Engage in dialogue with colleagues, mentors in training programs, or content experts.  Reference FOAM resources such as podcasts and blogs and cite these works appropriately.  Yet please, consider refraining from prefacing a statement with, "I read it on a blog" or "I heard it on a podcast once."  


  1. Great post. This happens often and we have to be wary of it. It's not enough to say, "I don't want to admit this low risk chest pain patient because Dave Newman says you don't have to." The show notes/blog are there for a reason. Before you start doing anything in a clinical arena, you must critically assess/review the literature and decide the strength of the evidence behind the recommendation.

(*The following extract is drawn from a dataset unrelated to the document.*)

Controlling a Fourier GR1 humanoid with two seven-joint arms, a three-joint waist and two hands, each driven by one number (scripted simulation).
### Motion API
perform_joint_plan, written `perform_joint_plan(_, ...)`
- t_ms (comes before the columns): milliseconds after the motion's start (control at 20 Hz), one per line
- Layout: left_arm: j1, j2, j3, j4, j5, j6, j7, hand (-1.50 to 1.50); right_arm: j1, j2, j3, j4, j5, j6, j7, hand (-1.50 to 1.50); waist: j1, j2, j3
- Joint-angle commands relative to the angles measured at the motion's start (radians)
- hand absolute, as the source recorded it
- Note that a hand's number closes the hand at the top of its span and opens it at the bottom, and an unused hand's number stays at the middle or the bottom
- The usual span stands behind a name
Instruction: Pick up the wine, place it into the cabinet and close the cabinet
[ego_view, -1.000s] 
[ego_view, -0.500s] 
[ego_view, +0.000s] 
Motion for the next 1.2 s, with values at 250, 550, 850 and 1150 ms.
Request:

    For many things critical care, though, there's little evidence and expert opinion often reigns. That's okay as well but you must recognize the limitations of these recommendations and understand why many docs will be leary to adopt.

  2. That is the reason why #FOAM should not replace "old school" study. Books are still the first strong step that has to be climbed. Then, when you've built enough knowledge, you can be a happy and safe #FOAMite: we struggle to improve care for the best of our patients, not because it is fancy.
    I think that the youngest of us can be easily lost in the #FOAM world without a good base (basic knowledge of medicine) and a good mentorship.

    But then, when you have the basis, you can really enjoy at best what #FOAM can give to you. And then you can make the difference: otherwise, the risk is to dogmalyse something to create another dogmas.

  3. Great post, thanks. Really no different than the "I read it in a journal" that happened before #FOAMed. And it's the same basic issue of people reading the abstract and the conclusion and changing practice without reading the whole article. I always have an explanation in my mind in case I have to defend my self to powers that be or heaven forbid someone with JD after their name.